PORTAL7.CO.ID - Pemerintah Republik Indonesia telah secara resmi memproyeksikan Badan Pengelola Investasi Daya Anagata Nusantara, yang lebih dikenal dengan akronim Danantara, untuk mengemban mandat penting. Mandat tersebut adalah pengelolaan Kawasan Ekonomi Khusus (KEK) di sektor finansial yang berlokasi di Bali.

Penunjukkan ini merupakan langkah strategis yang diambil oleh pemerintah pusat sebagai bagian dari antisipasi terhadap perkembangan terkini di kancah internasional. Keputusan ini diumumkan langsung oleh pejabat tinggi di bidang perekonomian negara.

Menteri Koordinator Bidang Perekonomian, Airlangga Hartarto, menyampaikan proyeksi penunjukan Danantara ini secara resmi. Pengumuman penting ini disampaikan oleh beliau pada hari Senin, 27 April 2026.

Langkah ini diambil sebagai respons langsung terhadap perubahan signifikan yang sedang terjadi dalam dinamika geopolitik dunia saat ini. Pemerintah melihat adanya pergeseran kondisi global yang perlu direspons dengan cepat dan terukur.

Pemerintah menilai bahwa kondisi global yang sedang berubah ini justru dapat memberikan keuntungan bagi posisi Indonesia di mata dunia. Perubahan tersebut dinilai dapat menjadikan Indonesia lebih aman dan menarik bagi para investor asing.

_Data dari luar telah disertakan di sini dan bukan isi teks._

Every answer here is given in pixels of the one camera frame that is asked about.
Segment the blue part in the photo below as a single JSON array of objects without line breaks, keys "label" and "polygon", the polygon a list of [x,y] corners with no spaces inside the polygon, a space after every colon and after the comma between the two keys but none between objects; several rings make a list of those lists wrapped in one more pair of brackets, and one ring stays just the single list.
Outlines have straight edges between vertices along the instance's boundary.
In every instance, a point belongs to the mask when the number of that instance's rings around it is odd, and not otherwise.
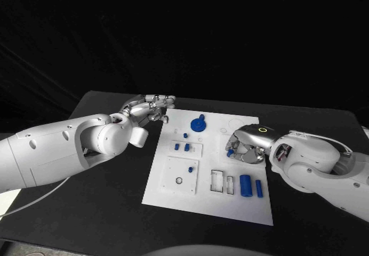
[{"label": "blue part", "polygon": [[201,114],[201,117],[194,119],[191,122],[191,128],[196,132],[202,132],[207,128],[205,115]]},{"label": "blue part", "polygon": [[257,193],[258,193],[258,198],[264,198],[260,180],[257,180]]},{"label": "blue part", "polygon": [[241,195],[245,197],[251,197],[253,196],[253,186],[251,186],[250,175],[240,176],[240,185],[241,185]]},{"label": "blue part", "polygon": [[232,149],[228,150],[228,153],[227,153],[227,156],[231,157],[231,154],[234,153],[235,151]]}]

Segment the white cable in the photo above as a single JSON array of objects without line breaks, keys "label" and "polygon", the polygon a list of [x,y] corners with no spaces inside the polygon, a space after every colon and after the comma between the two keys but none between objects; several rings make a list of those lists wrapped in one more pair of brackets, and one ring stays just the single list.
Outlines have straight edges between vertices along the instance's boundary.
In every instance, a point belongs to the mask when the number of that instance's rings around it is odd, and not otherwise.
[{"label": "white cable", "polygon": [[31,202],[29,204],[26,204],[25,206],[22,206],[19,209],[15,209],[13,211],[8,212],[6,214],[0,215],[0,218],[5,217],[5,216],[9,216],[10,214],[13,214],[15,212],[23,210],[25,208],[28,208],[29,206],[32,206],[36,202],[42,201],[58,189],[59,187],[62,186],[62,184],[65,184],[67,180],[70,179],[71,177],[68,177],[64,182],[58,185],[58,187],[48,193],[45,194],[39,199],[36,199],[34,202]]},{"label": "white cable", "polygon": [[341,143],[338,140],[335,140],[335,139],[332,139],[332,138],[328,138],[328,137],[323,137],[323,136],[319,136],[319,135],[306,133],[306,132],[297,132],[297,133],[302,133],[302,134],[309,135],[309,136],[312,136],[312,137],[318,137],[318,138],[320,138],[320,139],[330,140],[330,141],[336,142],[339,145],[342,145],[342,146],[345,147],[345,149],[346,149],[348,152],[354,152],[352,149],[351,149],[343,143]]}]

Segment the black table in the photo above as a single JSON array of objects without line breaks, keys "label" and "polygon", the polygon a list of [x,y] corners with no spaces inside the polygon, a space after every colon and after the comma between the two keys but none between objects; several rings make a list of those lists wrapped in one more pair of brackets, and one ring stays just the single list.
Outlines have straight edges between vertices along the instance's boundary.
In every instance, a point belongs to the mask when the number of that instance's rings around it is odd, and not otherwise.
[{"label": "black table", "polygon": [[[116,113],[133,95],[91,91],[71,118]],[[181,109],[260,117],[287,134],[305,131],[342,141],[369,154],[369,140],[348,111],[178,99]],[[271,171],[274,227],[142,204],[163,123],[146,126],[145,148],[126,152],[72,176],[38,204],[3,218],[0,238],[91,255],[142,255],[165,247],[217,244],[274,255],[367,253],[369,223],[332,206],[316,194],[294,190]],[[22,190],[10,209],[58,184]]]}]

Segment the white board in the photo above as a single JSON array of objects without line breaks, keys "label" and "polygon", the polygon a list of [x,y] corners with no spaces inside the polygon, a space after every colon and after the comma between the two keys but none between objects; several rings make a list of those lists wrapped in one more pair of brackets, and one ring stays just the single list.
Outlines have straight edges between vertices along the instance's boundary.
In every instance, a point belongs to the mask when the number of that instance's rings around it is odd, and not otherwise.
[{"label": "white board", "polygon": [[[205,115],[207,129],[204,132],[194,132],[191,121],[199,118],[201,114]],[[244,125],[258,124],[258,118],[181,109],[168,109],[168,116],[169,124],[165,124],[162,129],[143,204],[273,226],[266,163],[258,165],[243,163],[230,159],[225,151],[234,131]],[[185,155],[189,152],[183,151],[179,153],[172,149],[176,144],[173,141],[182,142],[182,146],[196,143],[198,148],[202,144],[202,154]],[[183,175],[189,174],[186,171],[191,161],[198,162],[195,194],[182,193],[181,189],[185,188],[181,185],[175,186],[178,173],[172,173],[172,177],[168,178],[169,157],[183,159],[183,164],[176,165],[176,171]],[[224,172],[222,193],[211,191],[212,170]],[[240,176],[243,174],[251,176],[253,197],[241,196]],[[234,195],[227,194],[227,177],[234,177]],[[172,187],[163,189],[163,182],[168,180],[172,181]],[[256,180],[261,180],[264,198],[257,196]]]}]

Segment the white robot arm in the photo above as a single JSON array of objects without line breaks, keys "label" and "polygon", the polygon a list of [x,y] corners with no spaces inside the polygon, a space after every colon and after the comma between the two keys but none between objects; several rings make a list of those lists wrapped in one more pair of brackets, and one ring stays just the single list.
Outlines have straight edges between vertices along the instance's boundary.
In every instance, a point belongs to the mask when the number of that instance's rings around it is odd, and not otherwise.
[{"label": "white robot arm", "polygon": [[[326,140],[341,144],[345,152]],[[240,144],[248,149],[245,154],[237,153]],[[274,129],[258,124],[235,131],[225,149],[231,158],[251,164],[270,155],[273,171],[294,189],[318,193],[338,208],[369,221],[368,155],[313,134],[290,131],[281,137]]]},{"label": "white robot arm", "polygon": [[145,146],[149,121],[169,122],[162,107],[175,96],[139,95],[116,114],[91,115],[36,126],[0,141],[0,193],[41,186],[119,156],[129,143]]}]

"Pemerintah Republik Indonesia secara resmi memproyeksikan Badan Pengelola Investasi Daya Anagata Nusantara, atau yang dikenal sebagai Danantara, untuk memegang mandat pengelolaan Kawasan Ekonomi Khusus (KEK) Sektor Finansial di Bali," ujar Menteri Koordinator Bidang Perekonomian Airlangga Hartarto.

Penunjukan Danantara untuk mengelola KEK Finansial Bali ini diharapkan dapat memperkuat sektor keuangan domestik. Selain itu, hal ini juga bertujuan untuk menangkap peluang investasi baru di tengah ketidakpastian global.

Langkah ini menunjukkan kesiapan pemerintah dalam menavigasi lanskap ekonomi dan politik internasional yang terus berevolusi. Pengelolaan KEK Finansial Bali oleh Danantara diharapkan dapat meningkatkan daya saing Indonesia di tingkat regional maupun global.

Dilansir dari JABARONLINE.COM, keputusan strategis ini menegaskan komitmen pemerintah untuk menjaga stabilitas ekonomi nasional melalui pengelolaan kawasan ekonomi khusus yang terintegrasi dan responsif terhadap isu-isu global.